Reliques de sainte Radegonde, Basilique Notre-​Dame de Bonne Garde, Longpont (91). Crédits pho­to : domaine public via Wikimedia Commons. 

Ces frag­ments furent enfer­més dans un cof­fret de plomb et repla­cés dans le tom­beau que la Révolution elle-​même semble avoir res­pec­té. Une petite part des reliques échap­pées au pillage des pro­tes­tants fut don­née à l’église Sainte-​Croix. En 1854 Mgr Pie, évêque de Poitiers, les fit mettre dans un riche reli­quaire. La sta­tue de marbre qui avait été don­née par Anne d’Autriche fut cou­ron­née au nom de Léon XIII le 14 août 1887. Depuis lors les pèle­ri­nages au tom­beau de sainte Radegonde se sont suc­cé­dé, nom­breux et fervents.

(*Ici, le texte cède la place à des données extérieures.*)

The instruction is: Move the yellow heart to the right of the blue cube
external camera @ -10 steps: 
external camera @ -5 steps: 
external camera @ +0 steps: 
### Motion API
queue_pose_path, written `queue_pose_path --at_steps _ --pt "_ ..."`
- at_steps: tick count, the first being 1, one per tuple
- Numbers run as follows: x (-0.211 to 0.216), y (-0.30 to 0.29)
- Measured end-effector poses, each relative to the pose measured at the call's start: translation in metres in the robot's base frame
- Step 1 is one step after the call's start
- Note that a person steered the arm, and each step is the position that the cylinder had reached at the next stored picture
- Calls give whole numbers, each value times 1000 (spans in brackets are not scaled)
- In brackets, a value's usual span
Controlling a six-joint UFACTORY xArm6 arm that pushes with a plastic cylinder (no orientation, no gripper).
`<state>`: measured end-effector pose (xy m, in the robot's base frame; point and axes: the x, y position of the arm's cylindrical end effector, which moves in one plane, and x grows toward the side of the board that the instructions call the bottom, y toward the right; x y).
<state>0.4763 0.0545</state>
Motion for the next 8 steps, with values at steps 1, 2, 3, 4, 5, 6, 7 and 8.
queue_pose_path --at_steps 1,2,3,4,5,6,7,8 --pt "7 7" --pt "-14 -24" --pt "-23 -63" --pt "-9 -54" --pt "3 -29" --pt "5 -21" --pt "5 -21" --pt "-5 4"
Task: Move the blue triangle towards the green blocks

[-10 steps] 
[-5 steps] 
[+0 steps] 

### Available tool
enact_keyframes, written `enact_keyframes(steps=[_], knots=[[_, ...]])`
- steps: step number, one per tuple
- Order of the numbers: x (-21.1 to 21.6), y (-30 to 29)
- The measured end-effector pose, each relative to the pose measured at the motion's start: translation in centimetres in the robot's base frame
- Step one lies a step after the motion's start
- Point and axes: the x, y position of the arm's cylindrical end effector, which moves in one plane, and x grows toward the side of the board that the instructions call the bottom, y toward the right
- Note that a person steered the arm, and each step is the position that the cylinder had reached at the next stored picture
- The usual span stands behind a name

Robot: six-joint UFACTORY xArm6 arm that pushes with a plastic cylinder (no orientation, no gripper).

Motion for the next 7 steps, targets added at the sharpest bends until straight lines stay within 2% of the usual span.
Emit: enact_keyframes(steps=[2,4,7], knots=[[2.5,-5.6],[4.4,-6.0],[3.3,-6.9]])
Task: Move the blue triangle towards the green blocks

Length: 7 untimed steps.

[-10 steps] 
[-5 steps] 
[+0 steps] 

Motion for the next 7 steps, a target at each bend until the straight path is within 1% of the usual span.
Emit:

Mais la dévo­tion envers elle s’est affir­mée non seule­ment dans les lieux qu’elle a sanc­ti­fiés par sa pré­sence, mais dans la France entière et à l’étranger. On a comp­té dans les dif­fé­rents dio­cèses de France plus de trente sanc­tuaires, églises parois­siales ou autres dédiées sous le vocable de sainte Radegonde. L’Autriche, de son côté, nous en pré­sente vingt-​trois ; la Belgique et la Bavière ont de la même manière célé­bré sa mémoire. Tous ces témoi­gnages attestent la noto­rié­té d’un culte que l’Eglise a sanc­tion­né de son auto­ri­té. Sainte Radegonde figure dans le calen­drier du rite ambro­sien à la date du 11 août, et non le 13 comme dans le Martyrologe romain.

Chanoine J.-F. Laboise

Sources consul­tées : Acta Sanctorum T. III d’août (Paris et Rome, 1867). Abbé René Aigrain, Sainte Radegonde (Collection Les Saints, Paris, 1918). Chanoine E. Briand, Sainte Radegonde, reine de France et patronne du Poitou (Paris et Poitiers, 1899). V. S. B. P, n°131.